Thursday, November 10, 2016

We Are A Fever, We Ain't Born Typical

It's been awhile since I posted a proper rant on here. You guys have all missed them, right?

Ah, probably not.

Either way, this one needs to be done. First, let's start with a general statement that everyone should agree on before reading any further. Ready?

We need to stop telling women what they should be doing with their bodies. 

That's number one. Are we all on the same page here? Good.

Don't you tell me what to do. You're not my parole officer.

Because here's the real point of this post, and it's a personal one for me due to age and, well... gender. I have a big problem with people telling women that they need to be having babies. Especially the way it's thrown upon women in their thirties. Comments like: "When are you going to have kids? Time's running out!" and "Clock is ticking! You're not getting any younger." or "Everyone else is having babies, you should have one before it's too late."

Uh... really? Wow. As adult women we had NO IDEA that we have a time limit. Thank you so much for this unsolicited information, we will surely go find the first man available and get procreating for the good of all humanity!

Nope. Sorry.

We know. We know that pregnancy gets harder as we get older, and we know that fertility decreases as we age. We get it. How could we not know, when every possible media outlet aimed at women is quick to tell us so?

It may be a surprise to some, but not every woman wants babies. I know many amazing women who have zero plans to spawn, and they're quite happy about it. And that's fantastic. Just as it's wonderful that many others have babies (or will have them) and make kickass moms. Yay women. Yay personal decisions.

Even when a woman does plan to have children one day, literally no one has the right to make her feel pressured to do so, or to ask when it will happen. Not your body - not your business. We all have our own internal conversations that you don't need to be privy to, unless we decide to share with you.

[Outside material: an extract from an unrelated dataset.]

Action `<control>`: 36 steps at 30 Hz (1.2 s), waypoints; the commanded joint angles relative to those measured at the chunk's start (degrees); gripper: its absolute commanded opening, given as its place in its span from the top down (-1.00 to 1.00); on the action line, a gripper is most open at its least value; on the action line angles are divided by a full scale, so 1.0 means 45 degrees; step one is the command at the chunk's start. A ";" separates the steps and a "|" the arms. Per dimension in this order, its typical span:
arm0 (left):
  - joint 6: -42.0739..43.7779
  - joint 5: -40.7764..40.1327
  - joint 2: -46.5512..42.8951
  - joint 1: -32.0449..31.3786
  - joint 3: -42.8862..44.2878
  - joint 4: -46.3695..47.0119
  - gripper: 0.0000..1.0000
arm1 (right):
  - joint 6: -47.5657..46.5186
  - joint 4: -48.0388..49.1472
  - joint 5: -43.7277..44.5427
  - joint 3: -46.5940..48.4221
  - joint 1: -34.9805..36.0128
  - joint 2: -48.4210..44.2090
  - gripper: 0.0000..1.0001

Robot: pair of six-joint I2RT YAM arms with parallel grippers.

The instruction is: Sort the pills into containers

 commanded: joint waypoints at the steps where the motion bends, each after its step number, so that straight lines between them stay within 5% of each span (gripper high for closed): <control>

Sarah Silverman makes her own damn choices.
For me personally, I had always wanted two kids. It was all planned out - I thought I'd be married and have at least one kid by 28. Well, now I'm 33. It didn't happen. And that's good because if it had, it means I would've had a child with the wrong person. As it stands now, I do still think I want to have one kid. I decided last year that if I was still single at 35, I'd have one on my own. The beauty of it being my decision is that it can change if needed. If 35 comes and I'm not at all ready, no one can tell me it has to happen. And if I get serious with someone and we decide to have one at some point, that's cool too.

It's up to me. Plain and simple.

Part of me wishes I had started younger, because I'd love to give my parents some grandkids. They'd be amazing grandparents, and I always wanted that for them. I still do. But that isn't a good enough reason to bring another human into the world right now. If it's a conscious decision it has to be for the right reasons. My reasons. Because I'm ready and it's what I want, not because my biological clock is scaring the shit out of me, or because the pressure from those around me was too much to bear.

Some people make babies. Some people steal them.
And that goes for every woman out there. When you tell them they're "running out of time", or ask when they're going to start popping out babies, you're putting unnecessary guilt and pressure on them. Your opinions and views shouldn't matter for a decision this important, and yet they can hold weight. When someone asks me why I don't have children yet, I feel like a failure. I feel like I let everyone down. I get physically uncomfortable and a bit emotional. Not a great reaction.

Let's also consider for a moment that not everyone is able to have children. The sheer insensitivity of society's constant pressure to procreate is staggering - and unnecessary. You can't know a woman's situation unless you are that woman. As a general rule, we all need to think long and hard about that before saying a word.

Speaking for myself, there are things I need to do before little carbon copy Kristens are running around in Deftones onesies, babbling along to Zeppelin songs. And while I realize that time is not on my side (thanks to everyone constantly reminding me), things have changed. Women are safely having babies later than they used to. If the day comes that I really want a kid and I'm not physically able to, there's always adoption. There are different avenues, different possibilities, and my choice can't depend on pressure from outside sources. No woman needs that, no matter her age.

So to end this lengthy rant, allow me to re-iterate what I opened with: We need to stop telling women what they should be doing with their bodies. Instead, let's try asking a question and having a conversation. "Do you think about having kids someday?" is perfectly fine under the right circumstances, but please - accept the answer. No opinions. No judgement. No pressure.

So simple, my currently non-existent child could understand it. (He's really smart, though.)